Primary role for human neutrophil FcγRIIA and C5aR in the development of inflammatory rheumatoid arthritis

Deposition of antigen‐antibody complexes in tissues is a hallmark of autoimmune diseases such as rheumatoid arthritis. Mice lacking FcγRs for complexed IgG (γ‐chain deficient, γ −/− ) or complement components are protected from developing arthritis and mast cells and vascular permeability are required for disease. However, these studies may not fully reflect human inflammation as mouse and human FcγRs structurally differ. Here we show that neutrophil‐selective transgenic expression of the uniquely human FcγRIIA in γ −/− mice was sufficient to restore susceptibility to K/BxN serum induced arthritis. FcγRIIAtg/γ−/− mice exhibited robust neutrophil accumulation, ankle swelling and bone erosion while γ −/− mice remained resistant.

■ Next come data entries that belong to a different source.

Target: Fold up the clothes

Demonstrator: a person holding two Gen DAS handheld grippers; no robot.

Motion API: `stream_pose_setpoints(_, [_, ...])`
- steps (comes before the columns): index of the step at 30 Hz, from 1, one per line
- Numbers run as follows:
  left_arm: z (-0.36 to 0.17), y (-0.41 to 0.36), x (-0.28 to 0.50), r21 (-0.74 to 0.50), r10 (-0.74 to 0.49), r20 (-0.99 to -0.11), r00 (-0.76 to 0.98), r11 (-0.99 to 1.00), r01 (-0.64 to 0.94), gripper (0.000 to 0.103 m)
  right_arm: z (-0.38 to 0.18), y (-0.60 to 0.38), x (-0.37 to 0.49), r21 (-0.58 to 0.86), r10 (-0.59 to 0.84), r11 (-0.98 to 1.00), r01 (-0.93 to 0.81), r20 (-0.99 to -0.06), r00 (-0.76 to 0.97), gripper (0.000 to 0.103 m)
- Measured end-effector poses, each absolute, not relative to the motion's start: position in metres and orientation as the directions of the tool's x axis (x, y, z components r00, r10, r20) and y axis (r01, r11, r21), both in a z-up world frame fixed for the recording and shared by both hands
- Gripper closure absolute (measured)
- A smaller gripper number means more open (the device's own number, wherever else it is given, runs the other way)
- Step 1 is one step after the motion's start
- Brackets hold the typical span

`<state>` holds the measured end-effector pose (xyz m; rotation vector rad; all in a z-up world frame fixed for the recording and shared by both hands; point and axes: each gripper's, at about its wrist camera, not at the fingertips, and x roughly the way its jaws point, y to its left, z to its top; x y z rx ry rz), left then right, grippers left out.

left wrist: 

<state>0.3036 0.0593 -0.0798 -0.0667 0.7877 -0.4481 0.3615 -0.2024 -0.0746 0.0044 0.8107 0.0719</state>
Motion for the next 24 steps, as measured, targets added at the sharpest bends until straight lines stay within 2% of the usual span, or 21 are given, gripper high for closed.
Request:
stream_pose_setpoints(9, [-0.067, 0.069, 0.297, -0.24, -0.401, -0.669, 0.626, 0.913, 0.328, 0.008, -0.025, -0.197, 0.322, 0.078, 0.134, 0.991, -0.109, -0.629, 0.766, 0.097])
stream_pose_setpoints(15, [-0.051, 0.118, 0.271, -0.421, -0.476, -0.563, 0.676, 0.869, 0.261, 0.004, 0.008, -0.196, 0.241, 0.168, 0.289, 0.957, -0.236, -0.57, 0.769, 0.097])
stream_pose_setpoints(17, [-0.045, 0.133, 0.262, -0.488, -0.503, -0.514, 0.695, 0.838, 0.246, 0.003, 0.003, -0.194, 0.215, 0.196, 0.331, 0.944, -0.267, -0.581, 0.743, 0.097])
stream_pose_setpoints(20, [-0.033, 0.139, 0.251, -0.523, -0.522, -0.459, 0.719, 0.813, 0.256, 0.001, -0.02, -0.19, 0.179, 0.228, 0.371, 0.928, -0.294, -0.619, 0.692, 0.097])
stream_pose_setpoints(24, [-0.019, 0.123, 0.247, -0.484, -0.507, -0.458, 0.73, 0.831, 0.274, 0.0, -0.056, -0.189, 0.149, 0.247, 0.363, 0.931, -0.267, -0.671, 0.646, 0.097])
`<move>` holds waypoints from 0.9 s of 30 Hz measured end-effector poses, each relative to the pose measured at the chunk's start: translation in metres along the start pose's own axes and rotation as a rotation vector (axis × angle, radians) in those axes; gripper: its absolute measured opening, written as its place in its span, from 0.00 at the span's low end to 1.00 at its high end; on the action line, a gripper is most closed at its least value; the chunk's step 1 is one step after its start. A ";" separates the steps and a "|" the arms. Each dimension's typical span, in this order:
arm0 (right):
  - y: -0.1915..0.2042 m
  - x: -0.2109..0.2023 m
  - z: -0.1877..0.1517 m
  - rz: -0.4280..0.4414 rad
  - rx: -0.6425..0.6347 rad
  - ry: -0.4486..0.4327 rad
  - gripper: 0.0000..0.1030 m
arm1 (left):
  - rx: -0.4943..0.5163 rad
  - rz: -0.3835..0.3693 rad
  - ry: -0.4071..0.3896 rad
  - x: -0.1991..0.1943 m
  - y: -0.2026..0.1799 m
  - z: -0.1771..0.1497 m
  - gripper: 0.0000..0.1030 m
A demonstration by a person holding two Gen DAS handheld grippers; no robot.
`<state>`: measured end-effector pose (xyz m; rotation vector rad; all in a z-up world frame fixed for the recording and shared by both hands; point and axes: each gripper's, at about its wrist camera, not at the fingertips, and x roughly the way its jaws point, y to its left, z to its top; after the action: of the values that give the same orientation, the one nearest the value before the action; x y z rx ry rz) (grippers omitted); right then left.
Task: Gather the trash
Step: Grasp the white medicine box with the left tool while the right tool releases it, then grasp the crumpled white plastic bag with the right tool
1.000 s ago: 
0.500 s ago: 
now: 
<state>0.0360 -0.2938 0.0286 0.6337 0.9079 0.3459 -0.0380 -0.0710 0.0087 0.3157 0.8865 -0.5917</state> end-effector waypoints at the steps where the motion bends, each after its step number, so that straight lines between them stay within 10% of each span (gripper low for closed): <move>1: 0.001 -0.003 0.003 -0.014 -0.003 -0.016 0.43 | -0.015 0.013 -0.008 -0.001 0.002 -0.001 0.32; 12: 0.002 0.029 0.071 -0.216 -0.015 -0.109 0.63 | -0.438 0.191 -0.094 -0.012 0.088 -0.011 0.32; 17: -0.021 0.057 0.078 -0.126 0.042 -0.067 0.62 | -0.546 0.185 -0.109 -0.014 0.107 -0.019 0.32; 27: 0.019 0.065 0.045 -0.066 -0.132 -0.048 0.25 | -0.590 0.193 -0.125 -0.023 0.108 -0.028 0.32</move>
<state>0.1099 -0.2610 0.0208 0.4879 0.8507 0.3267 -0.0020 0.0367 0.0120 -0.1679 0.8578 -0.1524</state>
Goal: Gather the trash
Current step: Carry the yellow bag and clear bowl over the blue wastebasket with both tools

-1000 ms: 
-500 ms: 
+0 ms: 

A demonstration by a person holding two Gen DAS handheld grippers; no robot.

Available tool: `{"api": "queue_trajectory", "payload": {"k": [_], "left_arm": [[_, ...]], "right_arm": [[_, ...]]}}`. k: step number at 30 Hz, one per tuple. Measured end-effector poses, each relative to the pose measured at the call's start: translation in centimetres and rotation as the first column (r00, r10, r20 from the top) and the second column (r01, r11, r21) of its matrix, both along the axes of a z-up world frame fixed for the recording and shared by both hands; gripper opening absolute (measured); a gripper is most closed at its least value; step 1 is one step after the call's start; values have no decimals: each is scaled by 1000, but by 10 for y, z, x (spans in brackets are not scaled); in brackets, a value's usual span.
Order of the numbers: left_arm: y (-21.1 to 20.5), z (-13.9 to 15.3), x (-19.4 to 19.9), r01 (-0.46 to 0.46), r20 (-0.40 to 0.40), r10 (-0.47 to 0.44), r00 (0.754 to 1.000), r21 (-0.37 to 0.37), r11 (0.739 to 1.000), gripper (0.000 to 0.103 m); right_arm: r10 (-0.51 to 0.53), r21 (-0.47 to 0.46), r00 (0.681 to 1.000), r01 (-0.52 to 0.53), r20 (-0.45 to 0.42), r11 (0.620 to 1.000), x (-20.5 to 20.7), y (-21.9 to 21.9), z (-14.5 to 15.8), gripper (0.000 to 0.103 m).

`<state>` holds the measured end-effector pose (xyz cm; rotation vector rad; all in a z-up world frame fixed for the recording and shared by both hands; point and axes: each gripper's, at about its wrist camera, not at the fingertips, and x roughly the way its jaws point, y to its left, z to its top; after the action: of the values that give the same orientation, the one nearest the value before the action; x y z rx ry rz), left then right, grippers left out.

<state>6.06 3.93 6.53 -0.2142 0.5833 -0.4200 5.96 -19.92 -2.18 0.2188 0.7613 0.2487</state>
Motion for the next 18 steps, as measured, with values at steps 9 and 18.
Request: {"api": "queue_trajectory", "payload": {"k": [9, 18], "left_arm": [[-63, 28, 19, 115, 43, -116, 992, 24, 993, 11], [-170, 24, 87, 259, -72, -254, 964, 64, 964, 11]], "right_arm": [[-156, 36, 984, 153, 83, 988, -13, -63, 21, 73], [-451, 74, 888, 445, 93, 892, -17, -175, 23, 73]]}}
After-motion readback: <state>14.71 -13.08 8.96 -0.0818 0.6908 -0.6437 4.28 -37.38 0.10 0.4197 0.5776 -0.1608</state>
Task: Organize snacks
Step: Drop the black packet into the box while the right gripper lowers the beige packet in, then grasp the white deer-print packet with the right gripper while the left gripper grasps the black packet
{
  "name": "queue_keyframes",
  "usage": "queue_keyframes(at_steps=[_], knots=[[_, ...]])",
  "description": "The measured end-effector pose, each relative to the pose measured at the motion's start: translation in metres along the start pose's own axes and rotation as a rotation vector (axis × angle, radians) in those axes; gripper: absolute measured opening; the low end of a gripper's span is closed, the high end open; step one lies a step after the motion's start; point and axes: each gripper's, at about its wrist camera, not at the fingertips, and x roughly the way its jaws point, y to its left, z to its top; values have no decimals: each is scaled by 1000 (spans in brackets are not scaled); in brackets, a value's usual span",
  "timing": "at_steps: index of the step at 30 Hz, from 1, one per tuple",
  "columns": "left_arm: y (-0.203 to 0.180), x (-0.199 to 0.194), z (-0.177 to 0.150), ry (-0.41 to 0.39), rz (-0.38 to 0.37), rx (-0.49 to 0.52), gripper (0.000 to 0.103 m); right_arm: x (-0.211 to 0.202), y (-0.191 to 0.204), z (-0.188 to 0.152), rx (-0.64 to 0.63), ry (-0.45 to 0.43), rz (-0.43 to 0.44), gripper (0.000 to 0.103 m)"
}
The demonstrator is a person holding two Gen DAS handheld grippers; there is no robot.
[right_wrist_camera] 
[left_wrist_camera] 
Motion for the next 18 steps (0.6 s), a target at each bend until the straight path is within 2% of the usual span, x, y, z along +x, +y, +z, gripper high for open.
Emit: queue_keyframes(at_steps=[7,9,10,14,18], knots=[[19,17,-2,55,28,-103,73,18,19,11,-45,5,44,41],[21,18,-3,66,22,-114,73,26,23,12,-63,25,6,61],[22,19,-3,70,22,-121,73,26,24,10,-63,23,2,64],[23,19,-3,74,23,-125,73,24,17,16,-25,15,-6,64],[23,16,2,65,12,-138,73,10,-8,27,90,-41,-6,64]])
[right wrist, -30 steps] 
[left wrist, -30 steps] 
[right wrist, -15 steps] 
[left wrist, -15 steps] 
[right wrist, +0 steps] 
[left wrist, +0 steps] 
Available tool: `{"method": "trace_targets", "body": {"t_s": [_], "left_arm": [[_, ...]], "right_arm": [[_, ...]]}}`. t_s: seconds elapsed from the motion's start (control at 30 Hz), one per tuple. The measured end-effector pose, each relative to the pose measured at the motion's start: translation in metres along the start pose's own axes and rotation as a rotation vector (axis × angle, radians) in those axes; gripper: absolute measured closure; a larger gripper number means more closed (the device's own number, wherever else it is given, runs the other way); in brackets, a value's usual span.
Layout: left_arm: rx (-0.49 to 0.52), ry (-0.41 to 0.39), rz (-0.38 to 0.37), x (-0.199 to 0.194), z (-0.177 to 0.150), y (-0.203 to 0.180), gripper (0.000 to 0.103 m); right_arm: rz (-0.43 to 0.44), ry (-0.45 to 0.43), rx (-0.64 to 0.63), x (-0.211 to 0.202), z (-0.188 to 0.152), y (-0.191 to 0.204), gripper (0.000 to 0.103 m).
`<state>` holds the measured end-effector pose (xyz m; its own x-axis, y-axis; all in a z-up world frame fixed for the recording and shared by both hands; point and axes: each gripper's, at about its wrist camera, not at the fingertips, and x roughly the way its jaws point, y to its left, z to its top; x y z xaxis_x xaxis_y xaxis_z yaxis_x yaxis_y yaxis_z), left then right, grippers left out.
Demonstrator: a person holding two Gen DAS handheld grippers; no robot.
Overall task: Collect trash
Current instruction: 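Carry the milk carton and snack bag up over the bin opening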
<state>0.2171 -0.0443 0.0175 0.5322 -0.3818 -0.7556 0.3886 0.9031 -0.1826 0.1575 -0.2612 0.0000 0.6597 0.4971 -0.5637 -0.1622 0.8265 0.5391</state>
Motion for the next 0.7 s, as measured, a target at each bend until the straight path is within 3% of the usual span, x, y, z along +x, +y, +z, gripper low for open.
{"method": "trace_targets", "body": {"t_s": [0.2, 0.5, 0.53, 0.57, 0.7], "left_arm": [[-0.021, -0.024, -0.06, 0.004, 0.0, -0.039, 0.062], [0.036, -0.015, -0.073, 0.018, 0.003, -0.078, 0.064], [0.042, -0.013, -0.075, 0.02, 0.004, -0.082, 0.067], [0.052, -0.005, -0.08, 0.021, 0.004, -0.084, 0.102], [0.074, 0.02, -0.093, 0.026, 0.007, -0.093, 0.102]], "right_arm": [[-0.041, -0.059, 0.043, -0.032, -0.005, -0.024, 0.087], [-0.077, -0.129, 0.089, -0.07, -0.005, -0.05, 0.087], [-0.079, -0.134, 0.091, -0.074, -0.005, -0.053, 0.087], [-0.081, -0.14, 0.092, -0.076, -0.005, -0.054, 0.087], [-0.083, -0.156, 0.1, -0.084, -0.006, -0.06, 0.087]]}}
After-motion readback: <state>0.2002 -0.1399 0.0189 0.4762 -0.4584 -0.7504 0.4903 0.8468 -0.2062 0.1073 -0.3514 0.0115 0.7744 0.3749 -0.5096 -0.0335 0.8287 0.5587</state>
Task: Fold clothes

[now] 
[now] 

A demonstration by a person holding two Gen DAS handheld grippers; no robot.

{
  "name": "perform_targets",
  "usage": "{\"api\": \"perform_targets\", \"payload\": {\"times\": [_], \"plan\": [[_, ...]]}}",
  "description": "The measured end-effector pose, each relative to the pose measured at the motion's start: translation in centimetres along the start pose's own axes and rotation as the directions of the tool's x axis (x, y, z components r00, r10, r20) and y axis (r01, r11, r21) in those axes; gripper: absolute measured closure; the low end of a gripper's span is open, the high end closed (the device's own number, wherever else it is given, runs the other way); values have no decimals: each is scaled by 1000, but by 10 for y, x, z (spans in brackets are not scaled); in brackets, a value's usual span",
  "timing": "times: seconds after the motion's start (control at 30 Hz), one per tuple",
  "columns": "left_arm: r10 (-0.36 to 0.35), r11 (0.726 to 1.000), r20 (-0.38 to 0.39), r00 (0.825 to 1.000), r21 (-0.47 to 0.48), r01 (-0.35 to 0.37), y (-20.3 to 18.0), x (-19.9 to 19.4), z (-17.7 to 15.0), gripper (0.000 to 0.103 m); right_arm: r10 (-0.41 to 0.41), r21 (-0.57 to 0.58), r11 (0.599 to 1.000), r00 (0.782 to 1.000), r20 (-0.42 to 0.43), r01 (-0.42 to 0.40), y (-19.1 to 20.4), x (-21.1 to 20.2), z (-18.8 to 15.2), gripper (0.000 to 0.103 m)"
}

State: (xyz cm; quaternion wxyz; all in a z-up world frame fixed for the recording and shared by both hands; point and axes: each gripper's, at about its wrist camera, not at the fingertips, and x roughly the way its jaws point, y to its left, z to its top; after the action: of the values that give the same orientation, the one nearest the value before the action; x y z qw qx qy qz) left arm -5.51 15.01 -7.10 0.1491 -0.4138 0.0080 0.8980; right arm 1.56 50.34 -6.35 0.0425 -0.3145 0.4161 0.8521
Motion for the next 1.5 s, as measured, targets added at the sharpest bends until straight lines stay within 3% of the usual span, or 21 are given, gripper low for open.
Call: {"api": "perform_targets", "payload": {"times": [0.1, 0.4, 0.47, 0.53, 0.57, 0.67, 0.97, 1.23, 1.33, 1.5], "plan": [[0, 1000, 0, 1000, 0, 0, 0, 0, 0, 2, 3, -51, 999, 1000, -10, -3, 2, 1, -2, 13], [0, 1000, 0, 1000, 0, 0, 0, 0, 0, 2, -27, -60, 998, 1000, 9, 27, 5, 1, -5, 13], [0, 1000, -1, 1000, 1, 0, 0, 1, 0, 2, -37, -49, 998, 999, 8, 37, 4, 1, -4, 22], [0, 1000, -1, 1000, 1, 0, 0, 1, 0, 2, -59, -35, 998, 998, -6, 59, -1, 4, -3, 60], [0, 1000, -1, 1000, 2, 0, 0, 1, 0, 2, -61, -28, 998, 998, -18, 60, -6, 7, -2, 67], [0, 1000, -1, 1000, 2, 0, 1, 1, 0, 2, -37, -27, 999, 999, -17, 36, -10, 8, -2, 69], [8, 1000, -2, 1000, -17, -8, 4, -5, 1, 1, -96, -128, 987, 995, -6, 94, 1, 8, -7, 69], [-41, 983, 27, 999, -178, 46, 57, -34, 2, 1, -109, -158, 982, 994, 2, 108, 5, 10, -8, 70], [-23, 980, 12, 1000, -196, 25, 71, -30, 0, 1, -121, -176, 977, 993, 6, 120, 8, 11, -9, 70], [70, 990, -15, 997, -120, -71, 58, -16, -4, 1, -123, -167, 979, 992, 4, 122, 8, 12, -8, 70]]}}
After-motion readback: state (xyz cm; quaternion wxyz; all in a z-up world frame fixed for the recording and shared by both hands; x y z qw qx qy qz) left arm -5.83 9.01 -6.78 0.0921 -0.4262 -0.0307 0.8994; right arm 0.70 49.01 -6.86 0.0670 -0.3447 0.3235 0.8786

Arthritis in FcγRIIAtg/γ −/− was observed in the absence of joint edema and was also evident in the context of mast cell deficiency. Thus mast cells and joint permeability were not essential for disease development. C5aR antagonist or C3 depletion significantly reduced disease indices in transgenic animals. In vitro, complement C5a stimulation of neutrophils enhanced FcγRIIA mediated binding of complexed IgG. Thus human neutrophil FcγRIIA coupled with C5aR are sufficient to promote joint injury in a model that has relevance for human disease. In addition, our results provide a possible mechanism of cross‐talk between FcγRs and complement, two important immune effector pathways.